Whenever a line below includes "Find", add it to the tally, then give the total and nothing more.

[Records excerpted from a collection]
____________________
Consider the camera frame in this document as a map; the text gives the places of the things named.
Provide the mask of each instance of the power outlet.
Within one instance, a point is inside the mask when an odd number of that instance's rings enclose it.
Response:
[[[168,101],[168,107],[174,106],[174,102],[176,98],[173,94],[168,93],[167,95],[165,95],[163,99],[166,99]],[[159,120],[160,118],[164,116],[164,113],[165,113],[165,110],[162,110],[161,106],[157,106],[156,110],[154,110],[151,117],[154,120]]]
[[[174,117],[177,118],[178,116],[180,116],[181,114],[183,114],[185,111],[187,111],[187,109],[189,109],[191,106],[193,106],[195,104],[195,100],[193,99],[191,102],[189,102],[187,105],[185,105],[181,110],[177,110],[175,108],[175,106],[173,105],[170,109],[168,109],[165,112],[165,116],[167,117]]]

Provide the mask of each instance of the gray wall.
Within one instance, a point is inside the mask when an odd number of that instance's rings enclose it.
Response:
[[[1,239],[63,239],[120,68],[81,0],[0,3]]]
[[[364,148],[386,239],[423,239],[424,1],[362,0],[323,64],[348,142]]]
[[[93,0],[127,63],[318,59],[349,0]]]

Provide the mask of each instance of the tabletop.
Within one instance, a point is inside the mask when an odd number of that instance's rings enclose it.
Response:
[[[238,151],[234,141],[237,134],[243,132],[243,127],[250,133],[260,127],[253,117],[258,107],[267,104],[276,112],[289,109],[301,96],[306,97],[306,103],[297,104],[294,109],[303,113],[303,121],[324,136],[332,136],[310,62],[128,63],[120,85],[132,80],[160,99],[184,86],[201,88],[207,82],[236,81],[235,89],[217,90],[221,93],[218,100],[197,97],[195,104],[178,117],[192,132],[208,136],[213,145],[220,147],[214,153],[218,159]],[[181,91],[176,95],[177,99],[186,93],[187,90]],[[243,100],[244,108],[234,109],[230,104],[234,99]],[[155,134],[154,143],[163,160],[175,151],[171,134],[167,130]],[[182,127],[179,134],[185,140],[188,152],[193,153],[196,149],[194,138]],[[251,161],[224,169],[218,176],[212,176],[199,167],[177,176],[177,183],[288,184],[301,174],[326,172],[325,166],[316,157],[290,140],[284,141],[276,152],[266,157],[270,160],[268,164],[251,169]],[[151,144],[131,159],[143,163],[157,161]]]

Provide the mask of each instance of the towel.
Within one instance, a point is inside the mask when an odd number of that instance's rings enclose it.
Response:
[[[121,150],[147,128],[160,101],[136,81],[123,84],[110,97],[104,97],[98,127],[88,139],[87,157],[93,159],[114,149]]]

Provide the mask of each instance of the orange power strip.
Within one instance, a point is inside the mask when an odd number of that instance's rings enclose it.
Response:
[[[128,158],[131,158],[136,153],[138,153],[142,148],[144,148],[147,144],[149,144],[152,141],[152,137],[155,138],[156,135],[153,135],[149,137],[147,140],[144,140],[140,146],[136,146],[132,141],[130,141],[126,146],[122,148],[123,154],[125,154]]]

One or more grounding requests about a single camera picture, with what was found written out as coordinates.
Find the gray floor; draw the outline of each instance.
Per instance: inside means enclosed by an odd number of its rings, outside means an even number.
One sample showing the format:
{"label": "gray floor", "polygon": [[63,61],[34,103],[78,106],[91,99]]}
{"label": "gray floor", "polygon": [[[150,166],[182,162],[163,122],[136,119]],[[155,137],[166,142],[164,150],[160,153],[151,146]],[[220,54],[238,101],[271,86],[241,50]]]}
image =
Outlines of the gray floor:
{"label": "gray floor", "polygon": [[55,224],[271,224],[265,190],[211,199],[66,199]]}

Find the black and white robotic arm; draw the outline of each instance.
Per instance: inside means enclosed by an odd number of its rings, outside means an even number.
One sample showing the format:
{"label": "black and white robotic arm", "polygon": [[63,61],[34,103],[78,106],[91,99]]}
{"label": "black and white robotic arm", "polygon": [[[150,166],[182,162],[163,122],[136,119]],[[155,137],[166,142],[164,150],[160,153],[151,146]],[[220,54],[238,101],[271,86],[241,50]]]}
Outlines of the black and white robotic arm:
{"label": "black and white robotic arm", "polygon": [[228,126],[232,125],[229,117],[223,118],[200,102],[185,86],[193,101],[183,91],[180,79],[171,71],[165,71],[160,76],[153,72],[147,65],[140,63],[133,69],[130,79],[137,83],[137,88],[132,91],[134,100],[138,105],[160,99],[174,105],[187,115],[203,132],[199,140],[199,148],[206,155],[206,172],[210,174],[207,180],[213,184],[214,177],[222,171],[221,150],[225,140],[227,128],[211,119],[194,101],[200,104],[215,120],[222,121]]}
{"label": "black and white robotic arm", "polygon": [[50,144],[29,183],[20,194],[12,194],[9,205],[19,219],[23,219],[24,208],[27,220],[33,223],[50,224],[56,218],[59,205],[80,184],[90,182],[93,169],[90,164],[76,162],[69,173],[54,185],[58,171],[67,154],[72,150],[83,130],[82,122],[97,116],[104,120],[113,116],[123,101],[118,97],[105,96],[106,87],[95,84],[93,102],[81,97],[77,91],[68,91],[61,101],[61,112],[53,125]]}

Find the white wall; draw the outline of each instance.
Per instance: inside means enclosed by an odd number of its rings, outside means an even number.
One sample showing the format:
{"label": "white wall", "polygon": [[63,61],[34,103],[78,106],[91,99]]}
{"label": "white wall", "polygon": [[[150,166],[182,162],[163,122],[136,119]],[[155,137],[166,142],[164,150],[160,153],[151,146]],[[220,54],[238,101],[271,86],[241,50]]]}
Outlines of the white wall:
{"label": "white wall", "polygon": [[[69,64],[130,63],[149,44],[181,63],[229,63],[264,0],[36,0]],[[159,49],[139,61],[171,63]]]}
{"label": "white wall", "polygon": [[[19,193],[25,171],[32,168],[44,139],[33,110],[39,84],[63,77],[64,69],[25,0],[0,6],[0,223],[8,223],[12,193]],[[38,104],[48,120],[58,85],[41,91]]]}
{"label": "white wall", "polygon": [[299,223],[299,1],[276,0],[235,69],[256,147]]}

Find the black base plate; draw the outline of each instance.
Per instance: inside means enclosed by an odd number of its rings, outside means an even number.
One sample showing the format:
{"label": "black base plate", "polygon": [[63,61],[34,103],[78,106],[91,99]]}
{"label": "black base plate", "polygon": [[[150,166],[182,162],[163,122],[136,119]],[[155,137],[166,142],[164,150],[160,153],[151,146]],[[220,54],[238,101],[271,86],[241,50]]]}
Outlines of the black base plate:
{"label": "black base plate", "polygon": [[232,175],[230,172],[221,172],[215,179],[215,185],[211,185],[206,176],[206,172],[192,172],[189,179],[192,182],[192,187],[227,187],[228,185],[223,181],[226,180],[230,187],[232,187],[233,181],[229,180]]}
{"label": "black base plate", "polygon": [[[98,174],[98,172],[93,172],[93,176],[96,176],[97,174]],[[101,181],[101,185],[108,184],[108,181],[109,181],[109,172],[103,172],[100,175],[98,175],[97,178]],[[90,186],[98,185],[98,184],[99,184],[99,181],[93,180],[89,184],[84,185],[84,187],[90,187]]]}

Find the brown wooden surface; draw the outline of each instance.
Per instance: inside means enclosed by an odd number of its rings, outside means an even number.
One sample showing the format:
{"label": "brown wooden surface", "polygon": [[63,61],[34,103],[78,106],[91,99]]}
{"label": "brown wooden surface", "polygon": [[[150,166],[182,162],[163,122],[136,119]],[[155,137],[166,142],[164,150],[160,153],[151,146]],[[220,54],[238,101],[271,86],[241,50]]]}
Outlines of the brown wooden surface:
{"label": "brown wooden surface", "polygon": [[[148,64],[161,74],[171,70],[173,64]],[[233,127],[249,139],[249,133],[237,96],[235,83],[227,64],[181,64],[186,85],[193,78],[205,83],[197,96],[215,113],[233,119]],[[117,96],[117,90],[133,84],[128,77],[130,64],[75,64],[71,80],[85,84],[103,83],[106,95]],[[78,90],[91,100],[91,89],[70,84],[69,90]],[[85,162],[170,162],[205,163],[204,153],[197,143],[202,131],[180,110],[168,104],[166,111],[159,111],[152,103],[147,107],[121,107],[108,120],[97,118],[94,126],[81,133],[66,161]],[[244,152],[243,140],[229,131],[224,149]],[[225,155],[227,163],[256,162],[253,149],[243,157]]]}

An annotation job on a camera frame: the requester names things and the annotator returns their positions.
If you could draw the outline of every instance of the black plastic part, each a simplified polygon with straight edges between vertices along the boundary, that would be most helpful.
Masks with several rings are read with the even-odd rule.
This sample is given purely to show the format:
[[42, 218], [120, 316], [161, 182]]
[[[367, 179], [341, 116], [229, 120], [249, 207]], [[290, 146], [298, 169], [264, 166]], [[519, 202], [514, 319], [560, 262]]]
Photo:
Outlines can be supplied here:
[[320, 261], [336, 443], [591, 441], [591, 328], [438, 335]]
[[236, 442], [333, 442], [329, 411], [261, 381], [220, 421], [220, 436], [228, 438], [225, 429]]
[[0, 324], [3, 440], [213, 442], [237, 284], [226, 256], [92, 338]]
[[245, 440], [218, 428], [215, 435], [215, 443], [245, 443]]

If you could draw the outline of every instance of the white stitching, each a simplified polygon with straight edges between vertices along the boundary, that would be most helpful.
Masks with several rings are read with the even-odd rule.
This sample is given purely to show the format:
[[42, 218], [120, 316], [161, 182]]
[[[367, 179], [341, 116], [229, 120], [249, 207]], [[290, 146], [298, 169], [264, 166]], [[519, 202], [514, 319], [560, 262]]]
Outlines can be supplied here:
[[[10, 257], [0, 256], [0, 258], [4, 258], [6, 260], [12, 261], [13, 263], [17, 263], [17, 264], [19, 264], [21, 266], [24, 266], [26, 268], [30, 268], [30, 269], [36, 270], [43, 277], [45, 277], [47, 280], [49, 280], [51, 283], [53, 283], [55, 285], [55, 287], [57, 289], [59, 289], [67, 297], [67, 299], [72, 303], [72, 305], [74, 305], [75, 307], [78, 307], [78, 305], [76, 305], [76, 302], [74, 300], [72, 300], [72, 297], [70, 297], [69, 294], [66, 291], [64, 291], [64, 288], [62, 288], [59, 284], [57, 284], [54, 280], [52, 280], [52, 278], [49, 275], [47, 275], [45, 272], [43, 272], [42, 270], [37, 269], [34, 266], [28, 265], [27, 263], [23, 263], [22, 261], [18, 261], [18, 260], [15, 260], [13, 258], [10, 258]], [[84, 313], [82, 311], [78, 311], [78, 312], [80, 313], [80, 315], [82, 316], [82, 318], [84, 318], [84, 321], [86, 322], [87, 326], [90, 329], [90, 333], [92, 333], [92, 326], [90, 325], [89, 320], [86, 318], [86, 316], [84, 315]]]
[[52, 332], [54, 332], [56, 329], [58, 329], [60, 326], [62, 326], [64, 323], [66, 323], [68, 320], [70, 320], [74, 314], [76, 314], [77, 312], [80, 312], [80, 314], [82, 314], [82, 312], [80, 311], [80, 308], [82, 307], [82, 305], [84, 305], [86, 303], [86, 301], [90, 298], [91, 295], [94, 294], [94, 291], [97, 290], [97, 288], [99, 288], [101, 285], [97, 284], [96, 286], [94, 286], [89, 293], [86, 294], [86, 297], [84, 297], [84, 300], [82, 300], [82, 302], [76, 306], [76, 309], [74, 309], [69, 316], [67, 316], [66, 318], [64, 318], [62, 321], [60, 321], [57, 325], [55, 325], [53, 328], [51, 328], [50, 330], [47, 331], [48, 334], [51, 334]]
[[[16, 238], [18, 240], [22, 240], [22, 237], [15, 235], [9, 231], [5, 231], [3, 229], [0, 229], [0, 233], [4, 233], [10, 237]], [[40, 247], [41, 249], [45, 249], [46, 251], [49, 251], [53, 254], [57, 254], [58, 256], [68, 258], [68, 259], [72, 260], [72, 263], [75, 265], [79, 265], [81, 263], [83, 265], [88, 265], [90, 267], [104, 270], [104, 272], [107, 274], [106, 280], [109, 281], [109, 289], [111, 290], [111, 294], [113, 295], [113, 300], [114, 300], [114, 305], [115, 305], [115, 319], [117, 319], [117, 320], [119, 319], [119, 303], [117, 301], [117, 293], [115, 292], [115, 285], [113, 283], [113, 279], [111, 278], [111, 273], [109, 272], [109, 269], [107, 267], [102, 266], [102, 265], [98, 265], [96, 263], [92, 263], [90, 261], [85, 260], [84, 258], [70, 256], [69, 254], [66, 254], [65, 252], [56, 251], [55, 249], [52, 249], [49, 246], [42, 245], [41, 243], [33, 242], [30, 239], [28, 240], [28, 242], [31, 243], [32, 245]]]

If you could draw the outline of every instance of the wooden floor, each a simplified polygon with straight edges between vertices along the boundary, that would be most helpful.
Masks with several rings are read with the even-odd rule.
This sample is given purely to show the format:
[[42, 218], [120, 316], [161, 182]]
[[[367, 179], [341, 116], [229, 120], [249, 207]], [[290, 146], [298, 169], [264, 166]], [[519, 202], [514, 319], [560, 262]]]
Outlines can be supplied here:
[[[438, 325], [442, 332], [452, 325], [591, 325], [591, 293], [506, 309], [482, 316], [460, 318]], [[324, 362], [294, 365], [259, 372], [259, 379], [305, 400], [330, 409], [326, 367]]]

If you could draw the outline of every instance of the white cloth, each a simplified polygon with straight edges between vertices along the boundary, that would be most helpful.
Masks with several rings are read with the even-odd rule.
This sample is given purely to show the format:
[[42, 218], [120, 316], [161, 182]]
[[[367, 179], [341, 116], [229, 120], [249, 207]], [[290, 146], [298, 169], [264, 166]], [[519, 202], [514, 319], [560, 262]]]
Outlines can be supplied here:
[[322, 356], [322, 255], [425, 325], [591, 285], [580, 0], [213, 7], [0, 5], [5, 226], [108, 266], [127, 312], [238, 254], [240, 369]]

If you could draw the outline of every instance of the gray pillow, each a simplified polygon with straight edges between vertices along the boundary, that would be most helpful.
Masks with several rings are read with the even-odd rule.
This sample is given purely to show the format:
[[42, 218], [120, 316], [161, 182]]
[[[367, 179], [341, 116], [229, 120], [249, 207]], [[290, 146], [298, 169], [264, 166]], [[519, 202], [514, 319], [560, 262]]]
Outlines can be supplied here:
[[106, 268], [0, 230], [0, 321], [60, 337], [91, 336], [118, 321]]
____________________
▶ WRITTEN SOLUTION:
5